Haldensleben-dig muss einen guten Draht zu Petrus haben, denn die Leistungsschau Hupe und der Jacobimarkt zogen am Wochenende bei bestem Frühlingswetter zahlreiche Gäste aus der näheren und weiteren Umgebung an: Bester Lohn für die Organisatoren und alle an diesem Festwochenende Beteiligten.

Haldensleben. Zigfach schallten die Hupen am Sonnabendvormittag über den Marktplatz. Autohäuser der Stadt hatten aufgefahren, was das Kundenherz begehrt. Die Hupe - "Hiesige Unternehmen präsentieren exklusiv" - war aber nicht nur etwas für Autoliebhaber.

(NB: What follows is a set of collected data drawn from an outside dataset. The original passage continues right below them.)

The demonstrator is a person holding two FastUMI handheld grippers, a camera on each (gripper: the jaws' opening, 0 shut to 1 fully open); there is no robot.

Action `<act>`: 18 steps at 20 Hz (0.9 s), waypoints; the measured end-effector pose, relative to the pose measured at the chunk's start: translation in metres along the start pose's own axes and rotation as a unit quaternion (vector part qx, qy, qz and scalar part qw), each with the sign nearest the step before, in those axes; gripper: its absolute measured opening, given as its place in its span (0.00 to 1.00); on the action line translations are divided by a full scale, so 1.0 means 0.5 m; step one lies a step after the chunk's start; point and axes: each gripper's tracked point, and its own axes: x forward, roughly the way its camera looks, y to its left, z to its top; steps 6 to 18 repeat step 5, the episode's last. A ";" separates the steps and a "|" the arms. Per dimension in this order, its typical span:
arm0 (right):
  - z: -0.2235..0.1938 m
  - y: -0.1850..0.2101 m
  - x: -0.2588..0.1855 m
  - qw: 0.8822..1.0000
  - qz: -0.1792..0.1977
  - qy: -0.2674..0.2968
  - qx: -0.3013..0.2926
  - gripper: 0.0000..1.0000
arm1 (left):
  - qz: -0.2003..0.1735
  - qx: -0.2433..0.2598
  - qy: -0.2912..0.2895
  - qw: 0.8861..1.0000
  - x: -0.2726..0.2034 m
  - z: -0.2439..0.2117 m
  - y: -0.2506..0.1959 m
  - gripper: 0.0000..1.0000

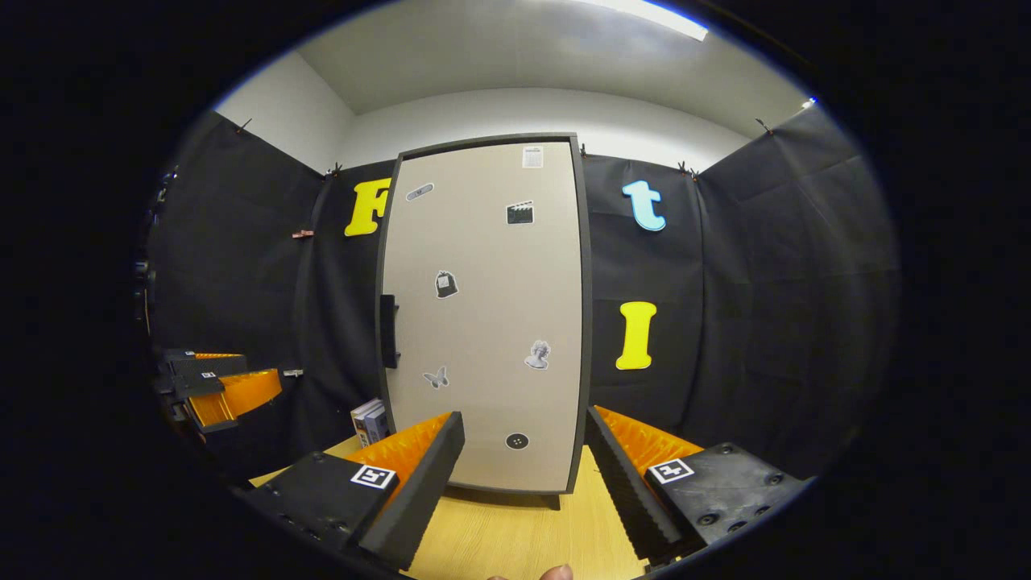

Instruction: Open the cabinet door with the right hand, grasp the bottle in the cabinet with the left hand and place it on the coaster, then close the cabinet door with the right hand.

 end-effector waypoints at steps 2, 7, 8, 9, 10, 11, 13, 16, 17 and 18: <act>-0.022 0.004 0.002 1.000 0.016 0.014 0.012 0.98 | -0.003 0.010 -0.012 1.000 0.003 0.009 -0.025 0.95; -0.034 -0.009 -0.001 0.999 0.034 0.023 0.015 0.98 | -0.013 0.003 -0.018 1.000 0.006 0.006 -0.068 0.95; -0.034 -0.009 -0.001 0.999 0.034 0.023 0.015 0.98 | -0.013 0.003 -0.018 1.000 0.006 0.006 -0.068 0.95; -0.034 -0.009 -0.001 0.999 0.034 0.023 0.015 0.98 | -0.013 0.003 -0.018 1.000 0.006 0.006 -0.068 0.95; -0.034 -0.009 -0.001 0.999 0.034 0.023 0.015 0.98 | -0.013 0.003 -0.018 1.000 0.006 0.006 -0.068 0.95; -0.034 -0.009 -0.001 0.999 0.034 0.023 0.015 0.98 | -0.013 0.003 -0.018 1.000 0.006 0.006 -0.068 0.95; -0.034 -0.009 -0.001 0.999 0.034 0.023 0.015 0.98 | -0.013 0.003 -0.018 1.000 0.006 0.006 -0.068 0.95; -0.034 -0.009 -0.001 0.999 0.034 0.023 0.015 0.98 | -0.013 0.003 -0.018 1.000 0.006 0.006 -0.068 0.95; -0.034 -0.009 -0.001 0.999 0.034 0.023 0.015 0.98 | -0.013 0.003 -0.018 1.000 0.006 0.006 -0.068 0.95; -0.034 -0.009 -0.001 0.999 0.034 0.023 0.015 0.98 | -0.013 0.003 -0.018 1.000 0.006 0.006 -0.068 0.95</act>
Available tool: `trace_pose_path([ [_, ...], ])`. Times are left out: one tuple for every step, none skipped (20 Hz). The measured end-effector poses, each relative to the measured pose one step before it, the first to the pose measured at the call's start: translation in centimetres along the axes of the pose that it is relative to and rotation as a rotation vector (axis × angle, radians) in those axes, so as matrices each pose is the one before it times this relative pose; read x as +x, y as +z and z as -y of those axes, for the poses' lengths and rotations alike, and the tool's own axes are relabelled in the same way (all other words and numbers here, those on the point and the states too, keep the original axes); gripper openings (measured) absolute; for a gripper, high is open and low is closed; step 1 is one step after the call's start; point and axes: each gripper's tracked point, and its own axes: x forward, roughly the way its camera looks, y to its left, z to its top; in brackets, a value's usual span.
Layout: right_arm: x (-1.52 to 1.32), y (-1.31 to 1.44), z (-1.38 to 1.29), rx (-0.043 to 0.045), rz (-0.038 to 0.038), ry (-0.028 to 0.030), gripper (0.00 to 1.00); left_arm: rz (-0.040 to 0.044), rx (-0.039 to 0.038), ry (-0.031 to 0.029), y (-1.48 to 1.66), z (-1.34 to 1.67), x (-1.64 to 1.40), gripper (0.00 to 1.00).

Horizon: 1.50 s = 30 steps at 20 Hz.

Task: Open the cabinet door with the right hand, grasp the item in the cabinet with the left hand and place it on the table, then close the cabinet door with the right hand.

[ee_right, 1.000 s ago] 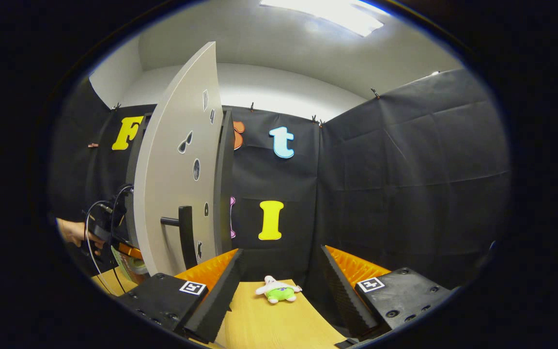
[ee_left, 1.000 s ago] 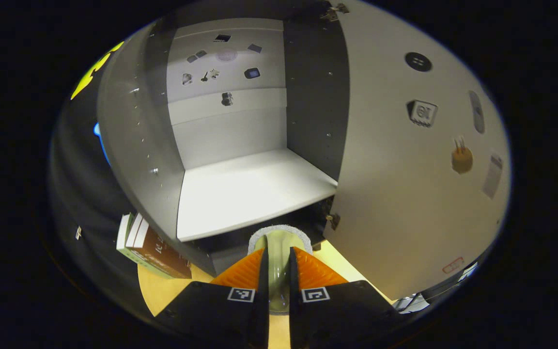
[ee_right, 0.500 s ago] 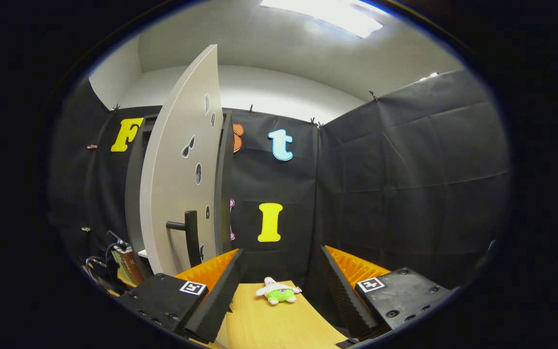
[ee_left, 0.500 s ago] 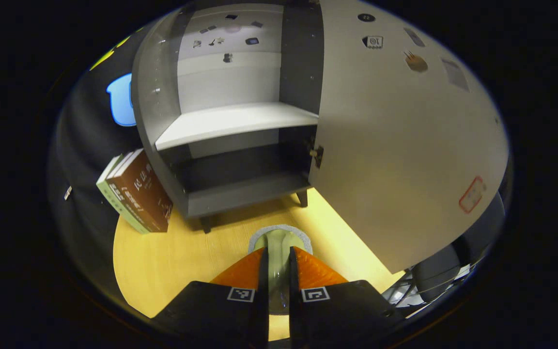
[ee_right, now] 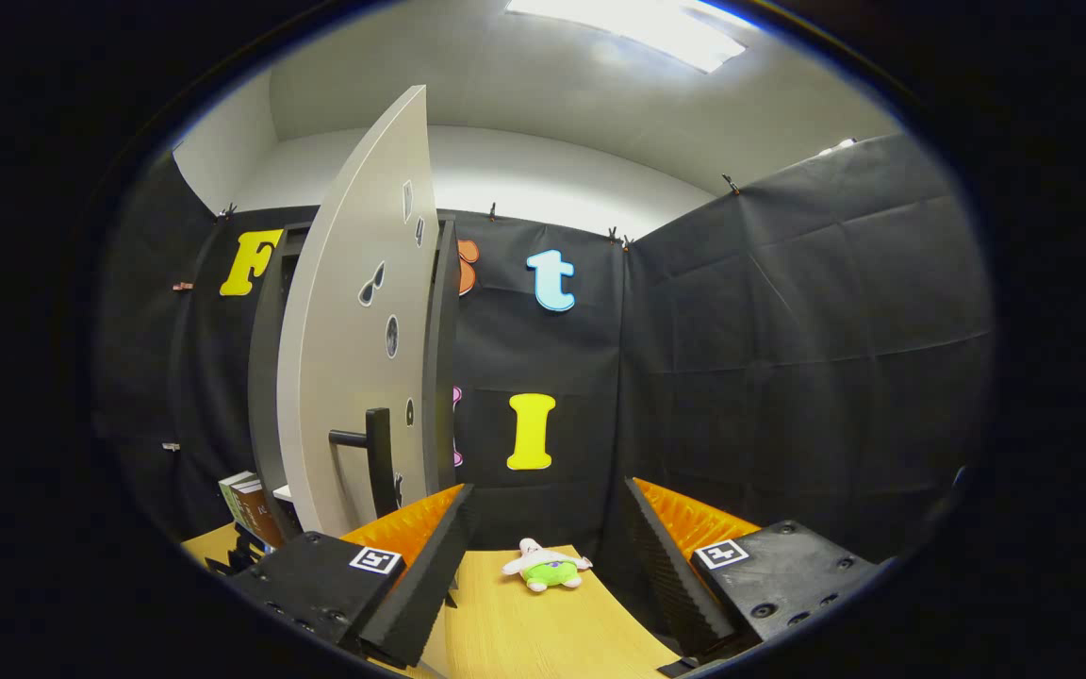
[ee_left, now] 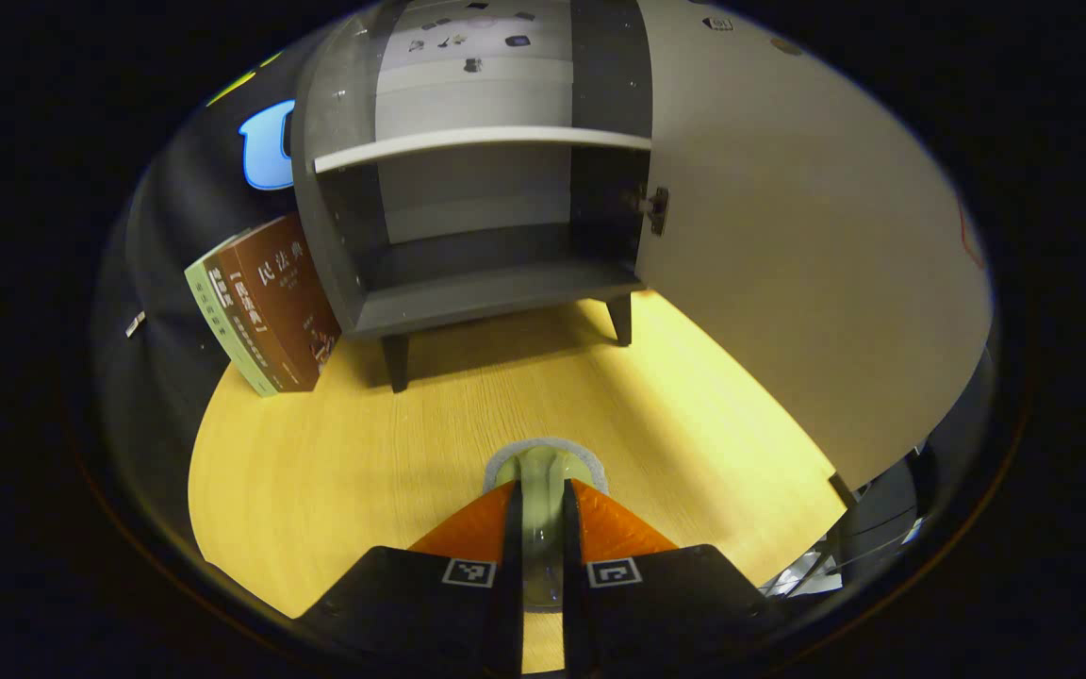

"Wir drücken auf die Hupe", verkündete Christoph Krause, Vorsitzender der Initiative Haldensleben-dig, der gemeinsam mit Bürgermeister Norbert Eichler symbolisch das rot-weiße Band zerschnitt und damit das große Festzelt frei- gab. Viele Unternehmen und Einrichtungen stellten sich hier vor.

Eichler verwies mit Stolz auf die gute wirtschaftliche Situation in der Kreisstadt. "Im vergangenen Jahr sind etwa 1000 Arbeitsplätze hinzugekommen. In diesem Zusammenhang ist von IFA, Hermes und Keramag die Rede, doch der Mittelstand hat genau so Anteil an der erfolgreichen Entwicklung", bekräftigte der Bürgermeister und sprach vom Geben und Nehmen. Mit der Hupe hätten die Unternehmen auch die Chance, sich breiter zu präsentieren.

Aufträge für Reparaturen und Sanierungen sollen an Firmen in der Region vergeben werden, stellte das Stadtoberhaupt fest. Mit rund 14 Millionen Euro für städtische Investitionen 2010 wurden auch Arbeitsplätze gesichert. Auch die Wohnungsbaugesellschaft setze auf regionale Firmen. Das alles trage auch dazu bei, dass der Arbeitsamtsbezirk Haldensleben "im Oktober des vergangenen Jahres mit 6,2 Prozent die niedrigste Arbeitslosenquote in Sachsen-Anhalt hatte." Und Eichler schlussfolgerte: "Das Geld, das hier verdient wird, soll auch hier ausgegeben werden."

Und dafür bot die Hupe jede Menge Anregungen. An den Ständen konnten sich die Besucher über Leistungen von Firmen, sozialen Einrichtungen, Krankenkassen, touristische Angebote in der Stadt und mehr informieren. Kerstin Weinrich von Haldensleben-dig hatte viele Firmen angesprochen und für die Teilnahme an der Hupe begeistert.

Und was Haldensleben auszeichnet, wirtschaftliche Leistungsfähigkeit und kulturelle Vielfalt, das dokumentierte auch die Messe. Mädchen und Jungen, die in der Musikschule Musikus lernen, eröffneten mit einem kleinen Programm den Sonnabend. Kurt Hegner hatte dafür einen Flügel zur Verfügung gestellt. Kinder konnten als Piraten verkleidet eine Geschichte aus dem "magischen Baumhaus" miterleben.

Am Stand der Volksstimme waren die historischen Postkarten mit Biber-Briefmarken gefragt, viele Besucher ließen sich aber auch für eine eigene Zeitungsseite ablichten. Das Foto wurde in eine vorbereitete Seite eingefügt, wenn es auch leider beim Druck der fertigen Seite im Zelt ein paar kleine Probleme gab.

Das Angebot für die Gäste am Wochenende war groß, und so waren die Besucher ständig in Bewegung zwischen Hagenpassage und Marktplatz. Auch der Bülstringer Torturm zog Gäste an, denn das Turmteam hatte darum gebeten, der Weule-Uhr im Turm zum 100. Geburtstag 100 Uhren zu bringen.

Viele Zuschauer feuerten die Akteure beim 6. Staffellauf am Sonntagvormittag lautstark an. 50 Kinder gingen an den Start für eine kleine Runde, und 40 Staffeln wetteiferten um den Wanderpokal, 16 Staffeln davon waren Kinder.

Die Stadtverwaltung war mit touristischen Angeboten vertreten. Astrid Seifert warb vor allem für den nächsten Höhepunkt. Am 1. Mai startet die Aller-Elbe-Spritztour, die auf vier Routen von Weferlingen, Wolmirstedt, Oschersleben und Wanzleben zum Ziel nach Hundisburg führt. Dort beginnt mittags ein großes Radlerfest. Selbstverständlich wiesen auch große Schautafeln auf die bedeutenden archäologischen Funde in der Gemarkung Haldensleben hin.